Der Jude Nathan, dessen Frau und Kinder durch Kreuzritter ermordet werden, nimmt die Tochter eines sterbenden Freundes – ein zum Christentum konvertierter Moslem – an Kindesstatt an. Jahre später begnadigt der muslimische Sultan Saladin einen Kreuzritter, weil dieser seinem verschollenen Bruder ähnelt. Diese beiden guten Taten ermöglichen religionsübergreifend erst eine weitere gute Tat, nämlich dass eben dieser begnadigte Kreuzritter Nathans angenommene Tochter aus den Flammen seines brennenden Hauses rettet, jedoch von einem Juden keinen Dank annehmen will. Nathan akzeptiert die Beendigung der Kommunikation nicht, er bemüht sich inständig um einen Diskurs.

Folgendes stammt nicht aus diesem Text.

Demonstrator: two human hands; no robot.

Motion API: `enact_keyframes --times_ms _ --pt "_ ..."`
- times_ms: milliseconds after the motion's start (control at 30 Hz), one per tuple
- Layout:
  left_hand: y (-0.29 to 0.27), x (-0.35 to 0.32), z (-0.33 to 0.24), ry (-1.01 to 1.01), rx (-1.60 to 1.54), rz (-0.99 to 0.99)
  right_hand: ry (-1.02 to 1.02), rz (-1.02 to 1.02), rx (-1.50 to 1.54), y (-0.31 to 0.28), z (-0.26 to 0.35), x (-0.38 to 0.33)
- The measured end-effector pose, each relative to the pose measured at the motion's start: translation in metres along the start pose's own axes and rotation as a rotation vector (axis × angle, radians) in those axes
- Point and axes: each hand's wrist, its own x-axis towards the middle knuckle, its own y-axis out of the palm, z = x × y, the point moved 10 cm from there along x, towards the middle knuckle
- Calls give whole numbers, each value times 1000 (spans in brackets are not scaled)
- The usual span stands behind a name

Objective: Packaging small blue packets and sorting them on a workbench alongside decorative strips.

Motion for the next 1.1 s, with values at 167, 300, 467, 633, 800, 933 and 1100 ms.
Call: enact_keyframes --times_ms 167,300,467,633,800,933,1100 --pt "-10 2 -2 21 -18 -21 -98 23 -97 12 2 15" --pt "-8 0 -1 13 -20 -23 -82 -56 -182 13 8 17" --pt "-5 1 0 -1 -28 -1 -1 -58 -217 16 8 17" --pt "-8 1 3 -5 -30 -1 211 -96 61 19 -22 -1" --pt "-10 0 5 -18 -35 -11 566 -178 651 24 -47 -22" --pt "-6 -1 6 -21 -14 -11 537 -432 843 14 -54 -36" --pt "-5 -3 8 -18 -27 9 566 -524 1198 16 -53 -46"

Nur diesem Bestreben ist es schließlich zu verdanken, dass der dramatische Knoten gelöst werden kann.
„Lessing wollte ein Katalysator des guten Streits sein, der voranbringt“, erläutert Roland Stolte, Theologe und Vorsitzender des Verwaltungsdirektoriums der Stiftung House of One. „Katalysator eines guten Streits ist auch das House of One, für eine kluge Religionskritik, aber auch für eine kluge Kritik unter den Religionen und ebenso für eine kluge Kritik der Religionen an der Gesellschaft.“ Der Ort des House of One sei „zwischen den Stühlen“: ein Haus der Religionen, aber nicht bestimmten religiösen Institutionen zuzuordnen. „Es ist politisch, aber nicht Teil der Politik; es ist in der Mitte der Gesellschaft, geht aber nicht in ihr auf.“ Das House of One habe etwas „Subversives“. Und diese Wesensart ist es, die Religion davor bewahrt, sich allzu willfährig instrumentalisieren zu lassen von den Mächtigen der Welt. Und deswegen ist das House of One ein Zeichen des Widerspruchs und der Hoffnung, zur richtigen Zeit, am richtigen Ort.
Christian Bahlmann

House of One – Gertraudenstraße. Foto: (c) Kuehn Malvezzi, Visualisierung Davide Abbonacci, Kuehn Malvezzi

Die Stiftung House of One
ging 2016 aus dem im Oktober 2011 gegründeten Verein „Bet- und Lehrhaus Petriplatz Berlin e.V.“ hervor. Gründungsmitglieder sind unter anderem die Jüdische Gemeinde zu Berlin, der evangelische Kirchenkreis Berlin-Stadtmitte und das Forum für Interkulturellen Dialog e.V. (als muslimischer Partner). Gemeinsam bauen Juden, Christen und Muslime ein Haus. Anfang 2021 soll der Bau beginnen. Als Zeitraum sind vier Jahre veranschlagt. Die Baukosten betragen etwa 47 Millionen Euro. Finanziert wird das Projekt durch die Bundesrepublik Deutschland, die Stadt Berlin und aus Spenden.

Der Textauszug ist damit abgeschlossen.